Your article on Amendment 71 greatly undervalued statutory initiatives. Washington state, which legalized pot with Colorado, has only statutory initiatives yet a vibrant petitioning culture. California, like Colorado after Amendment 71, makes it much easier for a statutory measure to get on the ballot. As a result, all 17 statewide measures on this year’s California ballot were statutory — including legalizing marijuana.
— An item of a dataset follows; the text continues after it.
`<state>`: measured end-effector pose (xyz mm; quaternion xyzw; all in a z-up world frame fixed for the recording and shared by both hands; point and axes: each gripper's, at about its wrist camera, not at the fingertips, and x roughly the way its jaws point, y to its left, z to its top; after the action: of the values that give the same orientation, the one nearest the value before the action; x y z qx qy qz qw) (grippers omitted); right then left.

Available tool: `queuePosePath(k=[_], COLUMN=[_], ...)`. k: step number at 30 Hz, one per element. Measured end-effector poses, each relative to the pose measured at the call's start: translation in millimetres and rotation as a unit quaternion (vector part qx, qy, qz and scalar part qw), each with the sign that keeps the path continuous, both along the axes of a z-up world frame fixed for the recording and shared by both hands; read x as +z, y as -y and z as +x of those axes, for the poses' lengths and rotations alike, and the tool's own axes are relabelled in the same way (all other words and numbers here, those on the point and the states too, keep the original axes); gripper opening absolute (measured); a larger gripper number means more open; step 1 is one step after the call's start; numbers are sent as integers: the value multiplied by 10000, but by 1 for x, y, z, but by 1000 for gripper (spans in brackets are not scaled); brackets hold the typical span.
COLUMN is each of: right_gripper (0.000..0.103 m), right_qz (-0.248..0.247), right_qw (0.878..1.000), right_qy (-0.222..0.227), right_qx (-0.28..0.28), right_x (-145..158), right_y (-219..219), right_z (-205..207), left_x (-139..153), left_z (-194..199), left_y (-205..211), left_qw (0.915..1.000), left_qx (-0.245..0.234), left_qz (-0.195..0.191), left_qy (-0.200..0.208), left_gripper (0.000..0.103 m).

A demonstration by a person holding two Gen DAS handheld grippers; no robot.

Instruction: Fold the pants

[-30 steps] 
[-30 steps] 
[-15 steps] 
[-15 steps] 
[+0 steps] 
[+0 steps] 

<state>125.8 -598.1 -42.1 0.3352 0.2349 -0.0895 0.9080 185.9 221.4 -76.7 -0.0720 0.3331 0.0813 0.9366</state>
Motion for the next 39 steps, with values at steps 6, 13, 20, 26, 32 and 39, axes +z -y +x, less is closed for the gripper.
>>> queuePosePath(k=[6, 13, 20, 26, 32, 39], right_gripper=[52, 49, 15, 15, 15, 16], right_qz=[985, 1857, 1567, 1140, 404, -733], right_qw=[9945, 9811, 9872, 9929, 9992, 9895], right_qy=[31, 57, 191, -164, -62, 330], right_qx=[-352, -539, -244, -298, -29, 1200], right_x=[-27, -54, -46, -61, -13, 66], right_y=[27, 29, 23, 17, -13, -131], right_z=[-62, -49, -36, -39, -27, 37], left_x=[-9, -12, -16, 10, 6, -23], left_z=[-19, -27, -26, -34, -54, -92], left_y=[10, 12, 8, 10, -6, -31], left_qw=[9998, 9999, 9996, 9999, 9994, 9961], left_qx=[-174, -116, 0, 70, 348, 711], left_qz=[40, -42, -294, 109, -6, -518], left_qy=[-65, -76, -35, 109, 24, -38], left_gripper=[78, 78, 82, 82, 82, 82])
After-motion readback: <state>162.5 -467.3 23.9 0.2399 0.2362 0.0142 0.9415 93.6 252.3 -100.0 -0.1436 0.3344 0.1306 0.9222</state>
You quoted Elena Nunez of Colorado Common Cause relating our legislature’s foolish move to overturn the 1998 campaign finance initiative. She neglected to say that this was the only such instance since 1931. Any of the three proposed amendments on our 2016 ballot other than Amendment 71 could have been statutory, as were Propositions 106, 107 and 108. So could either of the anti-fracking measures that did not get enough signatures.
Petitioning in Colorado is far from dead.
Boulder The writer is a University of Colorado law professor. Send letters of 150 words or fewer to email@example.com or 101 W. Colfax Ave., Suite 800, Denver, CO, 80202. Please include full name, city and phone number. Contact us at 303-954-1331.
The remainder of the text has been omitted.